The output is the lines below from the one with "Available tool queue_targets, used" through the one with "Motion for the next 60", both included, printed exactly and with no other line.

[Excerpts from a dataset]
────────────────────────────────────────

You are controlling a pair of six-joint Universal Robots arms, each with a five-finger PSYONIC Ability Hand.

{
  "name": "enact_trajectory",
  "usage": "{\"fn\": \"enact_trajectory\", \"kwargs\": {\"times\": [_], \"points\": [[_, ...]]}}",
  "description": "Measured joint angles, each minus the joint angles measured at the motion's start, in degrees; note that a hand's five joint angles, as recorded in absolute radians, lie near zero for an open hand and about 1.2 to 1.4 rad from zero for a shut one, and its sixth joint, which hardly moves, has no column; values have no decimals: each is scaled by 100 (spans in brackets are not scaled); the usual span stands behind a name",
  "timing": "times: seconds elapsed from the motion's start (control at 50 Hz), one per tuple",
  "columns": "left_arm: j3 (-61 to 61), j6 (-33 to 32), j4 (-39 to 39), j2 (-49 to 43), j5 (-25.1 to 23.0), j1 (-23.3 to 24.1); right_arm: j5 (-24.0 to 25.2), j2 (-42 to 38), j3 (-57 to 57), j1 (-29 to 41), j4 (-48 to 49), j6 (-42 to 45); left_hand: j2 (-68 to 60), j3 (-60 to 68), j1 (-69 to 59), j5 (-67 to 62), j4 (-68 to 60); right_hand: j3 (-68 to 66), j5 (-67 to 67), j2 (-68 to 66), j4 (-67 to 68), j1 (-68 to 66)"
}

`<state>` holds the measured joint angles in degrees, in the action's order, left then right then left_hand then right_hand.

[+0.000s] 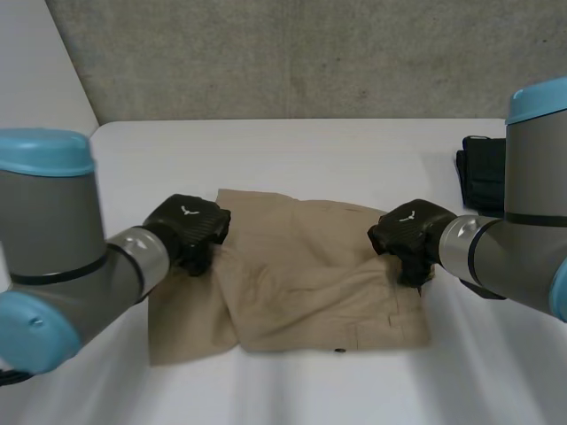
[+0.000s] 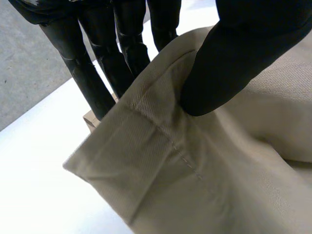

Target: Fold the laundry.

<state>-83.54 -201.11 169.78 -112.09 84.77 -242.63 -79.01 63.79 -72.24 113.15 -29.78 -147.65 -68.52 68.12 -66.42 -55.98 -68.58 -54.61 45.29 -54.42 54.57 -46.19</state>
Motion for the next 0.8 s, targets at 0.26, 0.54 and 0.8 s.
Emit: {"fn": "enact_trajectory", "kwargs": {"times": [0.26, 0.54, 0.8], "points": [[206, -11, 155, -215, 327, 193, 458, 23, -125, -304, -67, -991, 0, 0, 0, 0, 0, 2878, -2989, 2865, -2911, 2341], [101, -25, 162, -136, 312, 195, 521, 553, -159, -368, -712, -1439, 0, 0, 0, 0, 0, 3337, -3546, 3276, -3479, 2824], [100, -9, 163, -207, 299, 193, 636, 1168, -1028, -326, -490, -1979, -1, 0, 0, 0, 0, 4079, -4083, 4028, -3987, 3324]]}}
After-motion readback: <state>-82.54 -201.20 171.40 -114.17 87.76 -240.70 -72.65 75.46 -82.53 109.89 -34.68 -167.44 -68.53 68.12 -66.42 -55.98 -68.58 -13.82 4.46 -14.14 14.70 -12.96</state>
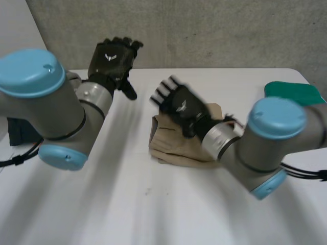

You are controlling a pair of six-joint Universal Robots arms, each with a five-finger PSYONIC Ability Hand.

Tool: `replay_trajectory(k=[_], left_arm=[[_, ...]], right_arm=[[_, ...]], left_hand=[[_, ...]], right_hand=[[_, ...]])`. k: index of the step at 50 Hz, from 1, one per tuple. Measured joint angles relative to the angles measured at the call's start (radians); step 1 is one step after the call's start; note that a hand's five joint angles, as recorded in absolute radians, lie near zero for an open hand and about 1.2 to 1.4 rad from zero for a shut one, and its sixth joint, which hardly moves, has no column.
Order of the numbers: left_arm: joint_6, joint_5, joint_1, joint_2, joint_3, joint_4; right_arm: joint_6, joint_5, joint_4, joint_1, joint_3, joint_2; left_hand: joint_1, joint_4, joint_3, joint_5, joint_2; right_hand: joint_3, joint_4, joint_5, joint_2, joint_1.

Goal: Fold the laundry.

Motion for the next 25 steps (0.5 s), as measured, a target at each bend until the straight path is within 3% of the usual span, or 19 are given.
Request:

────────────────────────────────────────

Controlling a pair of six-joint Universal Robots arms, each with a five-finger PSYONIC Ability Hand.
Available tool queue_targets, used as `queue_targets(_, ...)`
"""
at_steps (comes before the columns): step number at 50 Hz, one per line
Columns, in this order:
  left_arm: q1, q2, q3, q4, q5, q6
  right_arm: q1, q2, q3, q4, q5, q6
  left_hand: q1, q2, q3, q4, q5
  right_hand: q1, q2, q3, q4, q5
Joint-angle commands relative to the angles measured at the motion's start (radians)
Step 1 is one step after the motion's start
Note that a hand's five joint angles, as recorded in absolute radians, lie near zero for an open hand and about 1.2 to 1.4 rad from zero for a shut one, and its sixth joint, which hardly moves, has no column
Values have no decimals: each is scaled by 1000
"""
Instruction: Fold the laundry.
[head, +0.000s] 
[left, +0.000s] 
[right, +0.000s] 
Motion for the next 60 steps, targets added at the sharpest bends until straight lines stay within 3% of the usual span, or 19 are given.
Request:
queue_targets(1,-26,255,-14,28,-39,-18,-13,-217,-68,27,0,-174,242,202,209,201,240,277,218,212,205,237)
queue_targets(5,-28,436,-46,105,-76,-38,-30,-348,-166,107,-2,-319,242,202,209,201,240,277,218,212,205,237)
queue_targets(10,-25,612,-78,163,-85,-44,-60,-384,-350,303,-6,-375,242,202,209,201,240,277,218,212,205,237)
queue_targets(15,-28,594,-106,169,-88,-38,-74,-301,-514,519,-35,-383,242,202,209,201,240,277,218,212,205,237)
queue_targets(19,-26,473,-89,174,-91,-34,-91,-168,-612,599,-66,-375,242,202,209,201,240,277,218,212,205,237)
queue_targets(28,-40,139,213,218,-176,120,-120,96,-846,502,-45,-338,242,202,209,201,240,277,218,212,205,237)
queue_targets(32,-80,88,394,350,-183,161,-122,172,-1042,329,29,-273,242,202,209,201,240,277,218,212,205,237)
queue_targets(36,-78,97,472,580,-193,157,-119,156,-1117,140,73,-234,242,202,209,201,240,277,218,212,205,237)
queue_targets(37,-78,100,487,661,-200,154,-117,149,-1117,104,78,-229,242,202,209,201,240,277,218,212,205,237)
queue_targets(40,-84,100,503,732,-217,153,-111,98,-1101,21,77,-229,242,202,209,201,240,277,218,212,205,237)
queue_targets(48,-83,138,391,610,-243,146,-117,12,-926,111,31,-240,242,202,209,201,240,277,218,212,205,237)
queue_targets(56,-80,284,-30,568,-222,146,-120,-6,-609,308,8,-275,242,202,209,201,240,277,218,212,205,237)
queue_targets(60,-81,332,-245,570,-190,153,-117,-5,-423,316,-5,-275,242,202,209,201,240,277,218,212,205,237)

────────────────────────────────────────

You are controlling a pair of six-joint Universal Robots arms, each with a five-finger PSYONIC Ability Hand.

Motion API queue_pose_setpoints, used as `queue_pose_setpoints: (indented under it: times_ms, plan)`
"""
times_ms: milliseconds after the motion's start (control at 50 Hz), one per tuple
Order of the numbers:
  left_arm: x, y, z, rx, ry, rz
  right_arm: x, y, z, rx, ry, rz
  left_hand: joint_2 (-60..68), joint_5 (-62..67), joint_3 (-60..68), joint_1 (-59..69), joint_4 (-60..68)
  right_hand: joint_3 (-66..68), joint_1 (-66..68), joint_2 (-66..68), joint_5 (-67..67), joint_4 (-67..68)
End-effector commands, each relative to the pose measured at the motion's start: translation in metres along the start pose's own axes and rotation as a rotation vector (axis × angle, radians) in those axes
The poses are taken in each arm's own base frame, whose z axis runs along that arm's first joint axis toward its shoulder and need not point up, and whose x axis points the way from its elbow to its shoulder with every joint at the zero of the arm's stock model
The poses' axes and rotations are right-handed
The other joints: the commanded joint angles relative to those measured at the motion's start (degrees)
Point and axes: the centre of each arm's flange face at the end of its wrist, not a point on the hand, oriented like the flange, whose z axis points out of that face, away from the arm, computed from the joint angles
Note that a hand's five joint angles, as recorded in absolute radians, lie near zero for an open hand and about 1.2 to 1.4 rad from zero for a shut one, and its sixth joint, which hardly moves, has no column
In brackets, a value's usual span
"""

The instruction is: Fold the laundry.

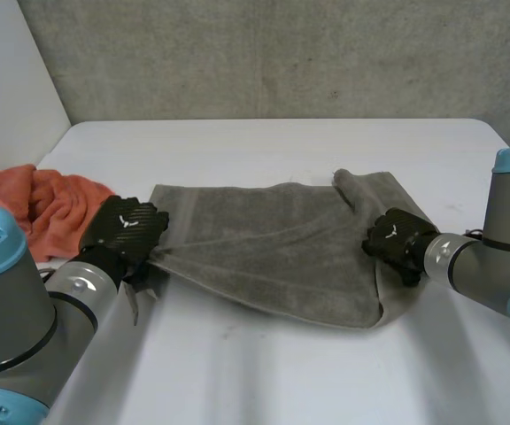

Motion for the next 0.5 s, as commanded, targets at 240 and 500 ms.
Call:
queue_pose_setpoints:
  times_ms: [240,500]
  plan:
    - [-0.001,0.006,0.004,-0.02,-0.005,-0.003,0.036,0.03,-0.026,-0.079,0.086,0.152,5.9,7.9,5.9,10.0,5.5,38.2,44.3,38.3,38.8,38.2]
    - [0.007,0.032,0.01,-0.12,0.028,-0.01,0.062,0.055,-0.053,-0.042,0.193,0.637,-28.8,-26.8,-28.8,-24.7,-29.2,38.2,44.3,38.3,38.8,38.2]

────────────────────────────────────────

Solution for this task >>
Available tool queue_targets, used as `queue_targets(_, ...)`
"""
at_steps (comes before the columns): step number at 50 Hz, one per line
Columns, in this order:
  left_arm: q1, q2, q3, q4, q5, q6
  right_arm: q1, q2, q3, q4, q5, q6
  left_hand: q1, q2, q3, q4, q5
  right_hand: q1, q2, q3, q4, q5
Joint-angle commands relative to the angles measured at the motion's start (radians)
Step 1 is one step after the motion's start
Note that a hand's five joint angles, as recorded in absolute radians, lie near zero for an open hand and about 1.2 to 1.4 rad from zero for a shut one, and its sixth joint, which hardly moves, has no column
Values have no decimals: each is scaled by 1000
"""
Instruction: Fold the laundry.
[head, +0.000s] 
[left, +0.000s] 
[right, +0.000s] 
Motion for the next 60 steps, targets added at the sharpest bends until straight lines stay within 3% of the usual span, or 19 are given.

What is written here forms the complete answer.